Inhibition of the oxidation of acetaldehyde and formaldehyde by hepatocytes and mitochondria by crotonaldehyde.

Crotonaldehyde was oxidized by disrupted rat liver mitochondrial fractions or by intact mitochondria at rates that were only 10 to 15% that of acetaldehyde. Although a poor substrate for oxidation, crotonaldehyde is an effective inhibitor of the oxidation of acetaldehyde by mitochondrial aldehyde dehydrogenase, by intact mitochondria, and by isolated hepatocytes. Inhibition by crotonaldehyde was competitive with respect to acetaldehyde, and the Ki for crotonaldehyde was about 5 to 20 microM. Crotonaldehyde had no effect on the oxidation of glutamate or succinate. Very low levels of acetaldehyde were detected during the metabolism of ethanol.
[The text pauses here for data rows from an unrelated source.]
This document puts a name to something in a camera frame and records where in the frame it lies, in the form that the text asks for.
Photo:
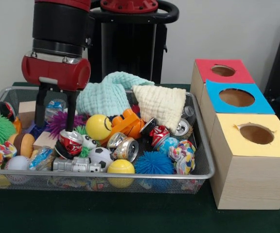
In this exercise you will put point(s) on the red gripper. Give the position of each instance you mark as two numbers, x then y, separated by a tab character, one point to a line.
57	73

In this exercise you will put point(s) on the red crushed soda can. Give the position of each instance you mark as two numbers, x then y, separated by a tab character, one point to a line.
72	143

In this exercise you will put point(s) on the mint green waffle cloth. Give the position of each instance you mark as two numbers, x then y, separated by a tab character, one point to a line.
111	94

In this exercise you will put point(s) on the cream yellow waffle cloth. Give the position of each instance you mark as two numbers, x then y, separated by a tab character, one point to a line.
162	104

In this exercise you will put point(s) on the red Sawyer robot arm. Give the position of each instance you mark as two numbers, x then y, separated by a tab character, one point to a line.
60	26

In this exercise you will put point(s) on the clear mesh bin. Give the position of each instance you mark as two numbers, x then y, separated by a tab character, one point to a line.
201	160

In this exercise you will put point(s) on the wooden box with three holes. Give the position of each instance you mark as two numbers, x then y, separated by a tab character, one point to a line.
252	179

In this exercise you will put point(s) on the purple spiky monster toy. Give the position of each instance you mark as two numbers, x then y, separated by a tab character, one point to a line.
56	124

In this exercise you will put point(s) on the yellow smiley ball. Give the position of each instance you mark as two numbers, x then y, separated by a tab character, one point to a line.
98	127

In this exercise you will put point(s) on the small soccer ball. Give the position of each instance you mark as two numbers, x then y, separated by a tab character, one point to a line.
101	158

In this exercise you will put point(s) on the orange plastic toy block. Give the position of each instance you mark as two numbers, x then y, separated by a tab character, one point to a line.
128	124

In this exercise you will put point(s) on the dark green tablecloth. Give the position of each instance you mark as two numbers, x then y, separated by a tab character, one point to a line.
81	213

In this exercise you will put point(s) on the blue spiky rubber ball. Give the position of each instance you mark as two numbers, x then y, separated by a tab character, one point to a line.
153	164

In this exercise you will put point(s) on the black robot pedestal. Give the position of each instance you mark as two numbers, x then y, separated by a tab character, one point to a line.
130	48

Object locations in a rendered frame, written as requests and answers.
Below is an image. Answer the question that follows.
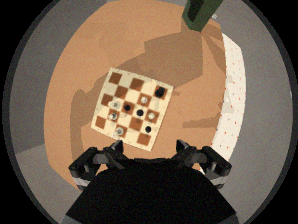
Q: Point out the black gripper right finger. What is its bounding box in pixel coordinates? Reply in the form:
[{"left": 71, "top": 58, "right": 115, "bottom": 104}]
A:
[{"left": 160, "top": 139, "right": 232, "bottom": 190}]

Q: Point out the white chess piece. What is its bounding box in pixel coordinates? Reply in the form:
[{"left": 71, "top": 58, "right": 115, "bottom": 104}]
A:
[
  {"left": 112, "top": 127, "right": 124, "bottom": 138},
  {"left": 108, "top": 101, "right": 120, "bottom": 109}
]

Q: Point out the chessboard with pieces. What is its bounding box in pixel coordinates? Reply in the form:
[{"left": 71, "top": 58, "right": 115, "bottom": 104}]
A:
[{"left": 91, "top": 68, "right": 173, "bottom": 151}]

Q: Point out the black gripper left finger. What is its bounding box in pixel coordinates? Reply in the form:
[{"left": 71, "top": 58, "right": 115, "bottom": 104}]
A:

Crotonaldehyde increased the accumulation of acetaldehyde more than 10-fold, indicating that crotonaldehyde, besides inhibiting the oxidation of added acetaldehyde, also inhibited the oxidation of acetaldehyde generated by the metabolism of ethanol. Formaldehyde was a substrate for the low-Km mitochondrial aldehyde dehydrogenase, as well as for a cytosolic, glutathione-dependent formaldehyde dehydrogenase. Crotonaldehyde was a potent inhibitor of mitochondrial oxidation of formaldehyde, but had no effect on the activity of formaldehyde dehydrogenase. In hepatocytes, crotonaldehyde produced about 30 to 40% inhibition of formaldehyde oxidation, which was similar to the inhibition produced by cyanamide. This suggested that part of the formaldehyde oxidation occurred via the mitochondrial aldehyde dehydrogenase, and part via formaldehyde dehydrogenase. The fact that inhibition by crotonaldehyde is competitive may be of value since other commonly used inhibitors of aldehyde dehydrogenase are irreversible inhibitors of the enzyme.